4.5.     Ownership and Preservation

Juventas retains ownership of, and all other rights to, the Intellectual
Property. Juventas shall use Commercially Reasonable Efforts to preserve and
maintain the Intellectual Property in the Territory and shall pay any periodic
filing or administrative fees associated therewith. Juventas shall keep CASI
informed regarding the prosecution and maintenance of licensed patents or patent
applications in the Territory, if any, included in the licensed Intellectual
Property.

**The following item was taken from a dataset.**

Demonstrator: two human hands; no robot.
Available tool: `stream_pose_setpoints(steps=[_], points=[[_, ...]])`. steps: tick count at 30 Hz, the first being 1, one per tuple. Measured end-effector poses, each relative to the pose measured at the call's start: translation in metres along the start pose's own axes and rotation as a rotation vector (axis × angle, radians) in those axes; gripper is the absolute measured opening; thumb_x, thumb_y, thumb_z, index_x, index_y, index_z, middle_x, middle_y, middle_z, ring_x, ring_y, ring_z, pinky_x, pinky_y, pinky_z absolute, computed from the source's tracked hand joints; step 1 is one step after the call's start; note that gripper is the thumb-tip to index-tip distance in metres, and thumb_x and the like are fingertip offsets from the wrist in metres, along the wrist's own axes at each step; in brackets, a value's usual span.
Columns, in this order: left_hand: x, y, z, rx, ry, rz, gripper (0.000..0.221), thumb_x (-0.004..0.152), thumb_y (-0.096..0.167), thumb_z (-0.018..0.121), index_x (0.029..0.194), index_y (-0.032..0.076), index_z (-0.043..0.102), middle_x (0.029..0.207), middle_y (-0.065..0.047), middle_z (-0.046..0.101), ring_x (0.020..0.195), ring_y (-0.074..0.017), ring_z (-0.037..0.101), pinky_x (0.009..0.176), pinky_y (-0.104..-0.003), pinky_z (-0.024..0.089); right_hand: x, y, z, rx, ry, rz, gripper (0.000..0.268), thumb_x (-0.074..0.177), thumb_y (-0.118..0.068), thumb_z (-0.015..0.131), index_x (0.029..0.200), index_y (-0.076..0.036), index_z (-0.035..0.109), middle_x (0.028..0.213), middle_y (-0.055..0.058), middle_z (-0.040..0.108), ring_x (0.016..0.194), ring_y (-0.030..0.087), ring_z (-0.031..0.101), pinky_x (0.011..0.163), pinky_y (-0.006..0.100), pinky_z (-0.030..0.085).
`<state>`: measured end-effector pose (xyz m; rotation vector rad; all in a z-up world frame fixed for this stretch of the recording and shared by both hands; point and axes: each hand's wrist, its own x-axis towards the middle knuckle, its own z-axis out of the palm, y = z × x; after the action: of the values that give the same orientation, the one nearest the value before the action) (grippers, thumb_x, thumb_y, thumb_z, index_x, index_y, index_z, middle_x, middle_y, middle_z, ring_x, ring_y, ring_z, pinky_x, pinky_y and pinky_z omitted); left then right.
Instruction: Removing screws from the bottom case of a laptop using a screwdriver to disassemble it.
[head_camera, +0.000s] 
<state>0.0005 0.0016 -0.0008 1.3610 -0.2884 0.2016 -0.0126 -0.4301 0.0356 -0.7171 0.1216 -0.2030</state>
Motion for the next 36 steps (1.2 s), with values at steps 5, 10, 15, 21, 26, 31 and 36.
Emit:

Additionally, in the event that Juventas fails to maintain or keep the
Intellectual Property in the Territory and refuses to maintain or keep such
Intellectual Property after having received a notice from CASI, then CASI may,
at its sole discretion and at its own expense, do all things necessary to ensure
such maintenance and servicing.

4.6.     Improvements

Parties agree that all right, title and interest in and to the Improvements
shall be the sole and exclusive property of Juventas. CASI shall, and shall
cause their employees to make full and prompt disclosure to Juventas of all
Improvements. CASI hereby assign and transfer, without additional consideration,
to Juventas all right, title and interest that CASI and their employees may have
in and to any and all Improvements throughout the world. CASI shall and shall
cause their employees to timely execute, or cause to be executed, all papers
necessary to effect and perfect the assignment and transfer of all right, title
and interest that CASI and their employees may have in and to any and all
Improvements to Juventas.

For the avoidance of doubt, nothing in this Agreement shall be construed to
confer any rights upon CASI to modify or reversely engineer the Product. Without
prior written consent of Juventas, CASI shall not further develop or file
regulatory filing for the Product. Any and all information, materials, data and
results developed by CASI in violation of this provision shall be solely owned
by Juventas.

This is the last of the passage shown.